Over the next few weeks they got to know each other. He was intelligent, charming, had a good job and there was more than enough chemistry between them. Religion was important enough to him to make Samiah feel that they could make it work, that they could learn and evolve together. Farhan seemed like a mouthful of clean water after being stranded in hot, nauseating desert air. She felt that this was fate – this was the man that God had kept for her.
Six weeks after they met, they were already planning a wedding. Unfortunately that was also when Samiah’s vision of happily ever after began to show signs of cracking. Farhan’s mother was intrusive and controlling, making Samiah wonder if his mother even wanted her to marry her son. When she insisted that Samiah and Farhan live in the family house, despite the fact that there were already eight people living in the house, including the eldest son’s wife and two children, Samiah felt Farhan being slowly pulled away from her.
It wasn’t until Farhan himself asked her not to wear hijab for the first few weeks of their marriage that something between them snapped. “I want to the world to see how beautiful my wife is,” he smiled at her. “I want everyone to meet the real you.”
For a moment Samiah was lost for words. Then she asked him how her hijab, a simple material covering her hair, could make her a different person.
“Your beauty is part of you”, he explained. “It perfects you – I want everyone to see you as I will see you.”
“You want a trophy wife,” she said flatly. He looked surprised. “You want to show me off to your friends and relatives, to show them what you bagged – like a status symbol.”
“No, it’s not like that-”
“You want to expose my private space, which I’ve been preserving my whole life, just so that you can show off to your friends?”
He didn’t understand her and she certainly did not understand him. Despite knowing her, Farhan clearly had no understanding of or respect for what hijab meant to her: her authority over her own body and mind. And this could be only a microcosm of what was to come in their marriage – and she couldn’t take that risk.
She had to let Farhan go. He had been the best of all the men she had met, but he wasn’t enough. Thinking back, even now in this seemingly hopeless time, she could not imagine herself agreeing to compromise and marry Farhan. It would be like selling her soul. Wedding and living arrangements were temporary but she could not compromise her autonomy nor allow anyone to depreciate it. Her feelings for Farhan, or any man, were secondary to her own values, as were her age and desires.
So Samiah decided to pretend her mother hadn’t said what she had just said and instead busied herself with Lubna’s wedding preparation so she wouldn’t have to see her mother’s accusing face or reveal her own misery.

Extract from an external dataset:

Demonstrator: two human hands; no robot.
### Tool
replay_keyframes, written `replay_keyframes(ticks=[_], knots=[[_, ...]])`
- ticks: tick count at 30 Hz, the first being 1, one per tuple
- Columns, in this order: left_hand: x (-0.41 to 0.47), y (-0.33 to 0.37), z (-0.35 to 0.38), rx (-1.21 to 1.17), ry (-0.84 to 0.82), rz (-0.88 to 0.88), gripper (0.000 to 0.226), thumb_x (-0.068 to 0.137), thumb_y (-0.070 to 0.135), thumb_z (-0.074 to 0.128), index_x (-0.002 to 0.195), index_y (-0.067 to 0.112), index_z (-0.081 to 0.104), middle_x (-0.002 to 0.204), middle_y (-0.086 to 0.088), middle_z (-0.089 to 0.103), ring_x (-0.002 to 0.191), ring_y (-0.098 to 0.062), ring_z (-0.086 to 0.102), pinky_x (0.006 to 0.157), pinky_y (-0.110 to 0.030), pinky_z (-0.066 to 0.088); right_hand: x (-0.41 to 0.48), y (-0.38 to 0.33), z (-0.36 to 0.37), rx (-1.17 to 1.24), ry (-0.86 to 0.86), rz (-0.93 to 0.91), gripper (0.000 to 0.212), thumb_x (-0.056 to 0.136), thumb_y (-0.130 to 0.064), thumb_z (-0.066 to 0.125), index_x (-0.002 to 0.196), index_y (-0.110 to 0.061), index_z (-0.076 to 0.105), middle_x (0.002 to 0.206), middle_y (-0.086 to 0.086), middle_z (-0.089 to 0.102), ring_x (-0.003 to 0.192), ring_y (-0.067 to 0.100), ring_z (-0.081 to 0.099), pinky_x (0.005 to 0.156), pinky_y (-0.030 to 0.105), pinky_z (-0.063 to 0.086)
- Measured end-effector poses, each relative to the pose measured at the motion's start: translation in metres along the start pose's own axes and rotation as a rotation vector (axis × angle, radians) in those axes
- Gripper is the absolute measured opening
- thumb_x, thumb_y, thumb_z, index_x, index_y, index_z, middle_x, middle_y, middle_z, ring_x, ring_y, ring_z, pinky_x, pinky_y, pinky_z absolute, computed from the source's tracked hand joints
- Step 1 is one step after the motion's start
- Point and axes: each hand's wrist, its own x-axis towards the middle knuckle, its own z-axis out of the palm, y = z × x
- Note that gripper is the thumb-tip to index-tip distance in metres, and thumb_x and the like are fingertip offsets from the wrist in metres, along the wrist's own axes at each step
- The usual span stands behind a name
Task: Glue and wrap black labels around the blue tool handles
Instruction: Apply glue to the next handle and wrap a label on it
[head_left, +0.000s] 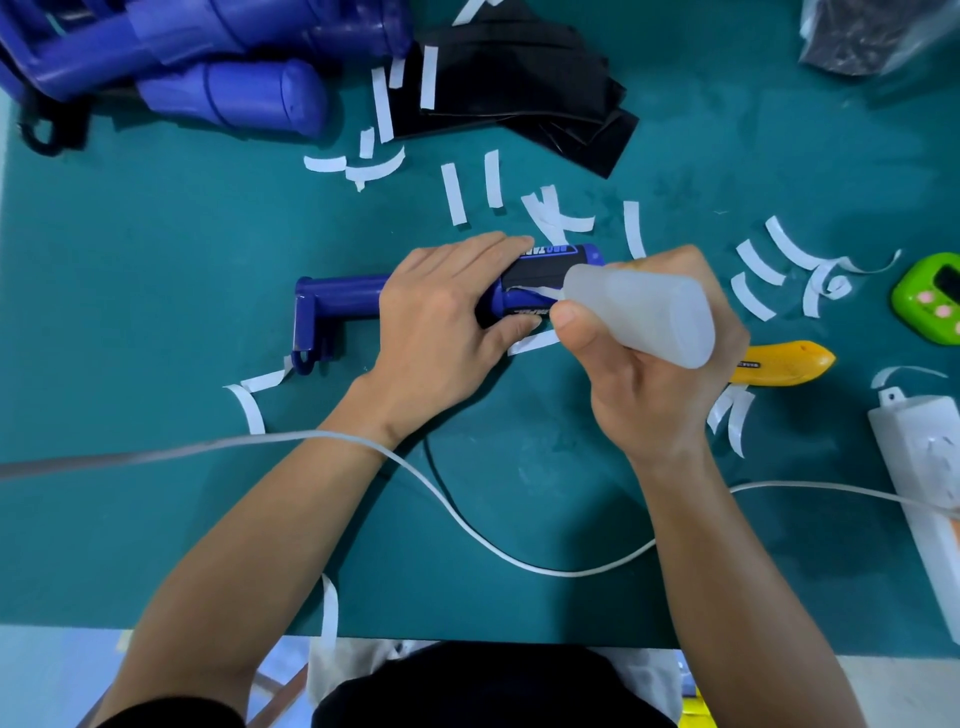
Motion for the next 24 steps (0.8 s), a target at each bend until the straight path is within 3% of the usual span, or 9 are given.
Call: replay_keyframes(ticks=[9, 17, 24], knots=[[0.0002, 0.0001, -0.0003, 0.007, 0.003, -0.010, 0.061, 0.083, 0.052, 0.083, 0.135, 0.022, 0.069, 0.133, 0.004, 0.070, 0.117, -0.018, 0.066, 0.100, -0.030, 0.041, 0.0025, -0.0001, -0.0024, -0.040, 0.019, 0.005, 0.021, 0.087, -0.023, 0.078, 0.094, -0.018, 0.059, 0.091, -0.037, 0.059, 0.074, -0.005, 0.056, 0.066, 0.010, 0.043], [0.0005, 0.0003, -0.0005, 0.007, 0.013, 0.000, 0.060, 0.083, 0.051, 0.084, 0.134, 0.021, 0.069, 0.132, 0.004, 0.070, 0.115, -0.018, 0.066, 0.098, -0.030, 0.041, 0.0040, -0.0012, -0.0044, -0.057, 0.044, 0.007, 0.021, 0.087, -0.027, 0.078, 0.093, -0.019, 0.058, 0.087, -0.034, 0.057, 0.070, 0.006, 0.056, 0.062, 0.018, 0.044], [0.0005, 0.0009, -0.0021, 0.006, -0.003, -0.008, 0.060, 0.084, 0.051, 0.084, 0.134, 0.022, 0.069, 0.133, 0.004, 0.070, 0.116, -0.019, 0.066, 0.099, -0.029, 0.040, 0.0064, -0.0041, -0.0082, -0.091, 0.058, 0.017, 0.023, 0.087, -0.028, 0.079, 0.092, -0.021, 0.058, 0.084, -0.035, 0.057, 0.070, 0.005, 0.055, 0.061, 0.016, 0.044]])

A few days later, Samiah’s brother Sajid approached her again about his friend, promising her it had nothing to with their mother or sister. “C’mon Samiah, just meet him once – you’ve got nothing to lose.”
“That’s true,” she agreed, “I’ve already lost my pride and dignity, so yes you’re right, I have nothing left to lose.”

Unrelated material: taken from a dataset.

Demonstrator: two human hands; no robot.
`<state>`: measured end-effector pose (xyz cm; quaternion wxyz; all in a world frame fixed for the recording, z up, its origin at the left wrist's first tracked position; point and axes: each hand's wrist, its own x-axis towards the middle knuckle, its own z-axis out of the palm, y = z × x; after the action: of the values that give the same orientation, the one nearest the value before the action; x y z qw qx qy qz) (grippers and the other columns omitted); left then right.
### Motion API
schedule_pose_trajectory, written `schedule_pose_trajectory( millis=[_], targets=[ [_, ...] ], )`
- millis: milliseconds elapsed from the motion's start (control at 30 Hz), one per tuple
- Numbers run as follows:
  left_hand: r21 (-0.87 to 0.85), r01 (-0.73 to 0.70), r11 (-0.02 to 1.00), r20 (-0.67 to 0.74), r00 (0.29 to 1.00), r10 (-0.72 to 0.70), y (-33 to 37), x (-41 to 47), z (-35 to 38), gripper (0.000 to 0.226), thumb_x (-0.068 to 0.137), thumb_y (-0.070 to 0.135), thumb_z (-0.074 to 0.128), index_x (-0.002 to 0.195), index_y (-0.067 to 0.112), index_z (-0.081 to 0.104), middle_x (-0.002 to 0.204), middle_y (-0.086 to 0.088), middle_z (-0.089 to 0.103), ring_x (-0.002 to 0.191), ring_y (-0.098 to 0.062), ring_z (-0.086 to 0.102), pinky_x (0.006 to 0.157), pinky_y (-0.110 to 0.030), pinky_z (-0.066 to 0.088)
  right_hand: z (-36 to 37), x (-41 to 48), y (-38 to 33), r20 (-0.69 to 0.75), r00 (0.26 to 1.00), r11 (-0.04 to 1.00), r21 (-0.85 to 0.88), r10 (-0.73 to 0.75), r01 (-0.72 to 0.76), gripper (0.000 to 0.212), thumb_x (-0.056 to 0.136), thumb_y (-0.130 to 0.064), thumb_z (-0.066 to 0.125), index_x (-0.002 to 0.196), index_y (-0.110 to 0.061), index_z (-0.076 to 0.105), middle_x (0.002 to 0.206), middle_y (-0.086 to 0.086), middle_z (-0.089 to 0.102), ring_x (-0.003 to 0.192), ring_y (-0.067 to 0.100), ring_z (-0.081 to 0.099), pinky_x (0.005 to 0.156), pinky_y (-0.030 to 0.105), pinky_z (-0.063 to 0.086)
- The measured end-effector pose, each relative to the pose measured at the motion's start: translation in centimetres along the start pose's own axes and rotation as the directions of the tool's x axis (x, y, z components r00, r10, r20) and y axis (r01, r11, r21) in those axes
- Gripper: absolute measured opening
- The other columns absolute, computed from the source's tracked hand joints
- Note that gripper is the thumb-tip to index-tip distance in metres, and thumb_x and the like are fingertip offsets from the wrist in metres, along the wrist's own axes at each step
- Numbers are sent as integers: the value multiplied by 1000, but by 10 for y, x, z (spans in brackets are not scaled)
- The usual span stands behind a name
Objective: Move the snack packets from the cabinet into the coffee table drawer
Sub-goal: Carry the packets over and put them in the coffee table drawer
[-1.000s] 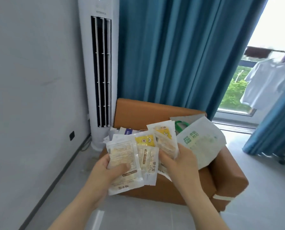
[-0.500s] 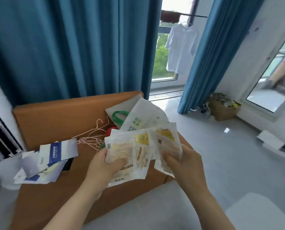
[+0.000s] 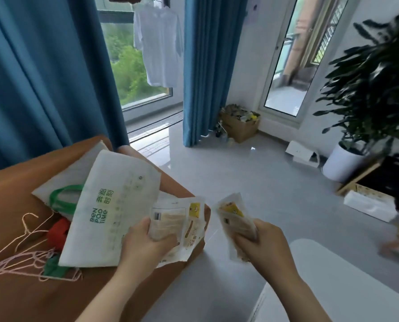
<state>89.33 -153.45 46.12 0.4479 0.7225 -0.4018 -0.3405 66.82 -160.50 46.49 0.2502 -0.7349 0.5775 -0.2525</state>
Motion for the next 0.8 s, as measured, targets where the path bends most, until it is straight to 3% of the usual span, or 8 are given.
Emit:
schedule_pose_trajectory(
  millis=[233, 433, 600, 800],
  targets=[
    [124, -65, 990, 151, 987, 46, 23, 104, 71, 26, 56, 30, 64, 83, 31, 65, 80, 15, 71, 69, 2, 64, 60, -26, 50, -12, 79, 60, 7, 985, 981, -90, 172, -171, 30, 76, -35, 65, 58, -18, 49, 54, -1, 54, 55, 14, 55, 48, 31, 37],
    [203, -179, 963, 320, 941, 107, 40, 220, 136, 27, 58, 27, 71, 84, 27, 63, 77, 10, 71, 75, -8, 66, 71, -40, 55, -9, 161, 100, -72, 948, 937, -142, 311, -318, 19, 73, -33, 66, 67, -17, 58, 63, -1, 60, 60, 12, 57, 52, 31, 41],
    [319, -272, 908, 462, 881, 101, 67, 310, 186, 28, 55, 35, 65, 78, 21, 55, 72, 3, 65, 69, -13, 61, 63, -38, 50, -15, 220, 121, -127, 880, 870, -141, 458, -473, 18, 75, -35, 66, 71, -18, 60, 66, -3, 61, 63, 12, 58, 55, 30, 45],
    [364, -392, 845, 614, 783, 99, 103, 380, 266, 29, 57, 28, 71, 78, 17, 53, 70, 1, 62, 65, -19, 58, 56, -36, 46, -34, 269, 160, -167, 775, 768, -120, 609, -629, 16, 73, -32, 65, 72, -16, 62, 66, -2, 60, 63, 16, 58, 55, 30, 44]
  ],
)
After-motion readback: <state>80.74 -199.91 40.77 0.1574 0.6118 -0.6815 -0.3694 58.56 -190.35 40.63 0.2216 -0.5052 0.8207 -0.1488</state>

“Cut the sarcasm, sis; I know you’re miserable. Just meet him once. He’s a real nice guy. I guarantee you it won’t be anything like your rishta visits.”
Samiah felt her heart sink to her stomach. She didn’t want to be single forever but she would still have to go through the rishta meetings in order to find herself a husband. She had run out of excuses.

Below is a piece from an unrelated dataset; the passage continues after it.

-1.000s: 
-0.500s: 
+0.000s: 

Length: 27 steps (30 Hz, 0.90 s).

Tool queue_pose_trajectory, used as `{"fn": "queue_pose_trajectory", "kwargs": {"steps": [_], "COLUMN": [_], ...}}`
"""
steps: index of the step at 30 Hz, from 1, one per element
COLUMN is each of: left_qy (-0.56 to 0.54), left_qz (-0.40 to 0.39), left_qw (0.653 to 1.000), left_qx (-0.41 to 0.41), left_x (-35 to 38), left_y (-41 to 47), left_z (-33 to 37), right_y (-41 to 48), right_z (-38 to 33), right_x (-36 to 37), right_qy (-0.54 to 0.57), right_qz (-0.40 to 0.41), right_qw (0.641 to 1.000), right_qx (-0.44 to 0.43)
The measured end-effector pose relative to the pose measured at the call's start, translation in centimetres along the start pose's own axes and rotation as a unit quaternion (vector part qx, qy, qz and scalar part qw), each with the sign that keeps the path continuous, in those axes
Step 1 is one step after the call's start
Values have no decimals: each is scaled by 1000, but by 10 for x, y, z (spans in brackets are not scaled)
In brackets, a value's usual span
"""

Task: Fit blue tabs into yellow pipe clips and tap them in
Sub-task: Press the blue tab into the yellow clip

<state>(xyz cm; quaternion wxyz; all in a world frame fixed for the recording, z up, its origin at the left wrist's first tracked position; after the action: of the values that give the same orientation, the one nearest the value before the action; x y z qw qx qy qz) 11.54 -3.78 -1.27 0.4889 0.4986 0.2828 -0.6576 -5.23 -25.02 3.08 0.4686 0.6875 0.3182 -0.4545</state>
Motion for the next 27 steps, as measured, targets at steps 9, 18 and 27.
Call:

“I don’t want mum or Lubna involved,” she complained.
“I’m not even going to tell them,” he assured her. “We can just go out for dinner, the three of us. We don’t even need to talk about marriage, just go out as friends.”
Samiah hesistated, unsure. “I’m too busy with the wedding.”
“C’mon, he’s really looking forward to meeting you.”
She wasn’t sure if she could handle another meeting – it might just tip her off the edge. But through gritted teeth she said to her brother: “fine, I’ll meet him.”